# Expired Nic



## CypheR_Zer0 (8/12/17)

Hi all.

Just a quick question, how do you know if your nicotine is past expiry or 'off'?

I recently bought a starter kit from a very reputable vendor along with a bunch of flavors.

Mixed up 3 different blueberry recipes all at 3mg nic content and every one of them has a throat hit that feels like 6 or 12mg nic.

I followed the recipes to the letter, even steeping for a week instead of the 3 days the one recipe suggested and it still 'klaps' like a hammer to the throat and even in my chest.

I don't get a rush or 'high' from any of them so I don't think I messed up the recipes, and the only two common factors the mixes have is the blueberry and nic, though I have 3 different blueberry flavors and only one recipe used them all. The other two were both mixed with the different blueberries.

I ask this question, more to determine if it happens/has happened to someone else as well, getting 'expired' nic in a starter kit.

This video,  is what made me think it might be the nic.

Any answers/help is much appreciated.

Reactions: Like 2


----------



## Strontium (8/12/17)

Blueberry is notorious for TH. 

And for tasting kak

Reactions: Like 2 | Agree 1


----------



## RichJB (8/12/17)

Mix some of the nic up in base, just VG and PG. You don't have to steep, vape it fresh. Mix up some nic-less base as well for comparison. By taking the blueberry out of the equation and vaping base&nic side by side with nic-less base, you will immediately determine what the nic is adding to the juice.

Reactions: Like 6 | Agree 1 | Informative 1


----------



## CypheR_Zer0 (8/12/17)

RichJB said:


> Mix some of the nic up in base, just VG and PG. You don't have to steep, vape it fresh. Mix up some nic-less base as well for comparison. By taking the blueberry out of the equation and vaping base&nic side by side with nic-less base, you will immediately determine what the nic is adding to the juice.



Thanks @Strontium @RichJB 

I'll give it a go tonight @RichJB and let you know what experience.

Reactions: Like 2


----------



## GregF (8/12/17)

I had a problem once with nic near the end of the bottle.
My theory:-
I assume when the nicotine separates in PG (or VG for that matter) it will float, so if you do not shake enough before mixing, and you pour out the nic then when the bottle is full you will get mostly PG. Then halfway through your bottle you realise you should be shaking the nic more before mixing, but now you no longer have 36mg nic, it will be much stronger and throw out all your fancy calculations from your juice app.

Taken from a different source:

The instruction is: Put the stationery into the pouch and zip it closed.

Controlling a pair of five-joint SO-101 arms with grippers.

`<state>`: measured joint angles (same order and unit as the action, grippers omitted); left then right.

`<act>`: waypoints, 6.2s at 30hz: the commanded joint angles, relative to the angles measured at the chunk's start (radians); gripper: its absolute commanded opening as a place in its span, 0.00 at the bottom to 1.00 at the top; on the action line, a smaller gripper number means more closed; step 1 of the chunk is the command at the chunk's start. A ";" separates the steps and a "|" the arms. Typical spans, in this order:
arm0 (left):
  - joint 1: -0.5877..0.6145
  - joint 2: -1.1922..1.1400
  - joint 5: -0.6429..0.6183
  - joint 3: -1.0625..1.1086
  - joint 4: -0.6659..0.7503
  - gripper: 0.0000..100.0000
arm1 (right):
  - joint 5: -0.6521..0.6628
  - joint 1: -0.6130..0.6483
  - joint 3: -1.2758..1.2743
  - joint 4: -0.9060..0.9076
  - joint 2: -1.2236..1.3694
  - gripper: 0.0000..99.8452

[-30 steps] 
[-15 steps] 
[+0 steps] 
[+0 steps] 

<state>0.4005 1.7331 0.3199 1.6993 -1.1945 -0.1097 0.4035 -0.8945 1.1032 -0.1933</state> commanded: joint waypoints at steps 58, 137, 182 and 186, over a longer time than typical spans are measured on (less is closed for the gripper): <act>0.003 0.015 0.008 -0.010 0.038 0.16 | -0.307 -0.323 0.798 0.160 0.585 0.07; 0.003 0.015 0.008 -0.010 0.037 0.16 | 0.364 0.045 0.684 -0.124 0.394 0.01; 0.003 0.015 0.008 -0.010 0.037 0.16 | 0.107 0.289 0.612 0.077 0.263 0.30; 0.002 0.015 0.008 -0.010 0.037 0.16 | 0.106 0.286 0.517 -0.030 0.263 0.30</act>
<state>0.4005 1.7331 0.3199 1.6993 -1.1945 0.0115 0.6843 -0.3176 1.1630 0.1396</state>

Reactions: Like 3 | Agree 1


----------



## Hooked (8/12/17)

RichJB said:


> Mix some of the nic up in base, just VG and PG. You don't have to steep, vape it fresh. Mix up some nic-less base as well for comparison. By taking the blueberry out of the equation and vaping base&nic side by side with nic-less base, you will immediately determine what the nic is adding to the juice.

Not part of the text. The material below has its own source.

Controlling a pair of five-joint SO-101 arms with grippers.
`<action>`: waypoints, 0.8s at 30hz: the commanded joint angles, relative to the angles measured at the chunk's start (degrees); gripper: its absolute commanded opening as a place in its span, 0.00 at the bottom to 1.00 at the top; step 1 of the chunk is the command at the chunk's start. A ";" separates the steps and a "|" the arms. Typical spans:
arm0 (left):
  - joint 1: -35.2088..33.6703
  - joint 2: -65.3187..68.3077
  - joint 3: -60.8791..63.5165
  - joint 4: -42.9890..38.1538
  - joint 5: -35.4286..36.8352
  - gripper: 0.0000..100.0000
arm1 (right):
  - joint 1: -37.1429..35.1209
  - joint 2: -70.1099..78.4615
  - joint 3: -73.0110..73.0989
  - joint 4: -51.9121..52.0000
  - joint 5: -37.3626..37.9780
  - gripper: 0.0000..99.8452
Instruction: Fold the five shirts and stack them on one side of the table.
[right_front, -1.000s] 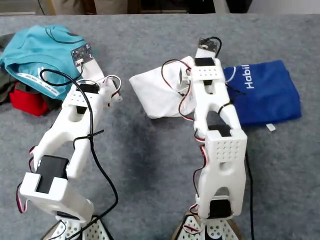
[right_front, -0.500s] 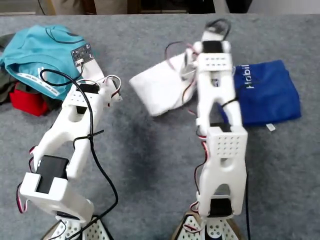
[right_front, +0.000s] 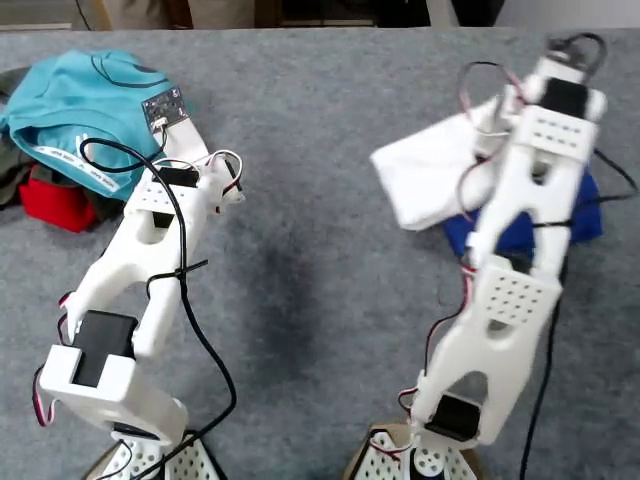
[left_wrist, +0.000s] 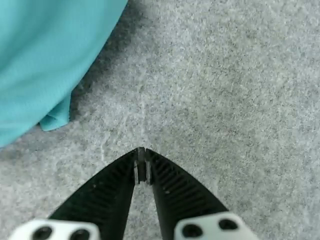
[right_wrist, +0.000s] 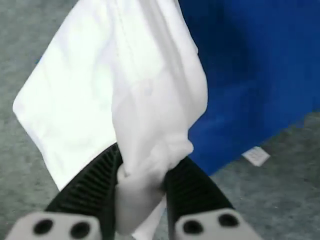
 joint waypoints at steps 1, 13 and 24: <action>-0.53 -0.57 -1.32 -0.18 -0.62 0.02 | 4.35 -0.92 -2.68 0.44 2.20 0.00; -0.53 -0.57 -1.14 -0.18 -0.62 0.02 | 10.86 -1.01 -2.59 0.62 5.54 0.00; -0.35 -0.75 -1.14 0.18 -5.27 0.02 | 10.68 -1.27 -1.71 2.99 7.91 0.28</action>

@RichJB I like your logical thinking!

Reactions: Like 2 | Agree 1 | Thanks 1


----------



## Spyro (9/12/17)

I'm not sure about any of the technical stuff but I've used two local brands. One was outlandishly smoother than the other. Same experience as you. When I tried to get the better nic again it was sold out so I reverted to the original brand which this time was even better than the nic I prefered. I got the different bottles of the same nic from various sources. So I can only imagine; age, batch quality or storage conditions had something to do with it.

EDIT: What @RichJB said is a great idea. Thinking back, another culprit of intense TH in my past was bad quality VG.

Reactions: Like 3


----------



## Silver (9/12/17)

I thought older nic tends to lose its potency?

Or can older nic get harsher on the throat?

What do the experts say that have got experience with this?

I keep my 36mg PG Nic in the freezer. I managed to negotiate a "Juicy Joes tub" worth of space in there. Very cold and dark. But i dont have enough experience with this to know what happens with older nic.

Reactions: Like 1


----------



## Vino1718 (10/12/17)

I question not asked yet. What Nic are you using?

Reactions: Like 1


----------